Receptor-specific contributions of caveolae, PKC, and Src tyrosine kinase to serotonergic and adrenergic regulation of Kv channels and vasoconstriction

Abstract

Aims: Caveolae are invaginated, Ω-shaped membrane structures. They are now recognized as portals for signal transduction of multiple chemical and mechanical stimuli. Notably, the contribution of caveolae has been reported to be receptor-specific. However, details of how they differentially contribute to receptor signaling remain unclear.

Main methods: Using isometric tension measurements, patch-clamping, and western blotting, we examined the contribution of caveolae and their related signaling pathways to serotonergic (5-HT_2A receptor-mediated) and adrenergic (α1-adrenoceptor-mediated) signaling in rat mesenteric arteries.

Key findings: Disruption of caveolae by methyl-β-cyclodextrin effectively blocked vasoconstriction mediated by the 5-HT_2A receptor (5-HT_2AR), but not by the α1-adrenoceptor. Caveolar disruption selectively impaired 5-HT_2AR-mediated voltage-dependent K⁺ channel (Kv) inhibition, but not α1-adrenoceptor-mediated Kv inhibition. In contrast, both serotonergic and α1-adrenergic effects on vasoconstriction, as well as Kv currents, were similarly blocked by the Src tyrosine kinase inhibitor PP₂. However, inhibition of protein kinase C (PKC) by either GO6976 or chelerythrine selectively attenuated the effects mediated by the α1-adrenoceptor, but not by 5-HT_2AR. Disruption of caveolae decreased 5-HT_2AR-mediated Src phosphorylation, but not α1-adrenoceptor-mediated Src phosphorylation. Finally, the PKC inhibitor GO6976 blocked Src phosphorylation by the α1-adrenoceptor, but not by 5-HT_2AR.

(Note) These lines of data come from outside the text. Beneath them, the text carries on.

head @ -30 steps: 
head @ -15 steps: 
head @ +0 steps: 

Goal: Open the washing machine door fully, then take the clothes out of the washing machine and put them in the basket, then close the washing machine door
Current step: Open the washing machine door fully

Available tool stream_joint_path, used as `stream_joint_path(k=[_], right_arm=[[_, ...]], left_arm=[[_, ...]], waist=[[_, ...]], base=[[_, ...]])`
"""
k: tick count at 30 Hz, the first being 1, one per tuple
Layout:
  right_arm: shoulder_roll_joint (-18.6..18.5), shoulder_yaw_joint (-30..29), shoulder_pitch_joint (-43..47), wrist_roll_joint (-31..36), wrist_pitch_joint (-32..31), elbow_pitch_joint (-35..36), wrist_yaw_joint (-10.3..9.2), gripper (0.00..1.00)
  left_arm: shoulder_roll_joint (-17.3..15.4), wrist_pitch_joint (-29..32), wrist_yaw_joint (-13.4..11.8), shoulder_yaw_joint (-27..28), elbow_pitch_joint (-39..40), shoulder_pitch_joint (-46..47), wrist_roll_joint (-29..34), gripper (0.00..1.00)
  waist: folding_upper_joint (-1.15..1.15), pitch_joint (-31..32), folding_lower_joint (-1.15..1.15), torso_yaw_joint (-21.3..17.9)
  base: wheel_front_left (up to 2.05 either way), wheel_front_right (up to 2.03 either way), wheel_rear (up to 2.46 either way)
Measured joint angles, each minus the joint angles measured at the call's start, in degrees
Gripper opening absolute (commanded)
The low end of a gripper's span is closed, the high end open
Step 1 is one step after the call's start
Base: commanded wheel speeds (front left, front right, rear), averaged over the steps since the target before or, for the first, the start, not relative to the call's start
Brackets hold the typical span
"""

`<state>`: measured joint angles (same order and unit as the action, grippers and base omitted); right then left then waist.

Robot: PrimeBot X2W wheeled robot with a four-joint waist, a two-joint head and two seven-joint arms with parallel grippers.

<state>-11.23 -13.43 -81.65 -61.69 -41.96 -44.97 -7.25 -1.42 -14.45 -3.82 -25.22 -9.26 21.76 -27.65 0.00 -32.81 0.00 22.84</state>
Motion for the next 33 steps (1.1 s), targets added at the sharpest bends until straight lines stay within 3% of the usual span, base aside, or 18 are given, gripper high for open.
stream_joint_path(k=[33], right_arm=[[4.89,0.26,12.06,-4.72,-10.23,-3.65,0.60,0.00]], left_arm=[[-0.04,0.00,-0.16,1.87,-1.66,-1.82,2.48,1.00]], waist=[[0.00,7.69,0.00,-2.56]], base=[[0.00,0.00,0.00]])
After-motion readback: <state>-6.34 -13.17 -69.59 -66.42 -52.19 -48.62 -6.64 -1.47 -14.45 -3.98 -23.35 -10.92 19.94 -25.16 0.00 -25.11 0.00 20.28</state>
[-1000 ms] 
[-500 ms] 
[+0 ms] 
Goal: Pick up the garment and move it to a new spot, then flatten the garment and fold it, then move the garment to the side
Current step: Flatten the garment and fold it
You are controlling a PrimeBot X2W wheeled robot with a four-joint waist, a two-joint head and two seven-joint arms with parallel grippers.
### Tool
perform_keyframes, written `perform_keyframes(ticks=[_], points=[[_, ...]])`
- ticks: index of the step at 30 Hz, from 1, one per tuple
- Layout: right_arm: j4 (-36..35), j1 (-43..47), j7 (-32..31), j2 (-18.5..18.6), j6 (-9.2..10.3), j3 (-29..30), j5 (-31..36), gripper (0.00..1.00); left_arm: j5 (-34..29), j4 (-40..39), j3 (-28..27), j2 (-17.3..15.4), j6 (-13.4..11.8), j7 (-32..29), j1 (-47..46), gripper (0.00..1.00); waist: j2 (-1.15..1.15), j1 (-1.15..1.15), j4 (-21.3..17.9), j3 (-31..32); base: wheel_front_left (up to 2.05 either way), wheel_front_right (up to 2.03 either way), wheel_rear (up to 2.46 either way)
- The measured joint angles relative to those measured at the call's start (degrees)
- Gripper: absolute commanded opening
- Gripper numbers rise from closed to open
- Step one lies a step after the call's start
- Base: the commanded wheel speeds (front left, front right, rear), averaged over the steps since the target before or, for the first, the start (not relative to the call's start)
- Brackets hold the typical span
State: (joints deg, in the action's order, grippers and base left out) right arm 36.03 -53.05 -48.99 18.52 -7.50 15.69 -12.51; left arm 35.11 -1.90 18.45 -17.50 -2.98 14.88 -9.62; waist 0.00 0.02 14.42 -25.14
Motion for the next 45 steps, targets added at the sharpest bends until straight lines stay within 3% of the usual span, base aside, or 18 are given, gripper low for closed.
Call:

Significance: 5-HT_2AR-mediated Kv inhibition and vasoconstriction are dependent on caveolar integrity and Src tyrosine kinase, but not on PKC. In contrast, α1-adrenoceptor-mediated Kv inhibition and vasoconstriction are not dependent on caveolar integrity, but rather on PKC and Src tyrosine kinase. Caveolae-independent PKC is upstream of Src activation for α1-adrenoceptor-mediated Kv inhibition and vasoconstriction.

Keywords: 5-HT(2A) receptor; Caveolae; Protein kinase-C; Src tyrosine kinase; Vasoconstriction; Voltage-dependent K(+) channels (Kv); α1-adrenoceptor.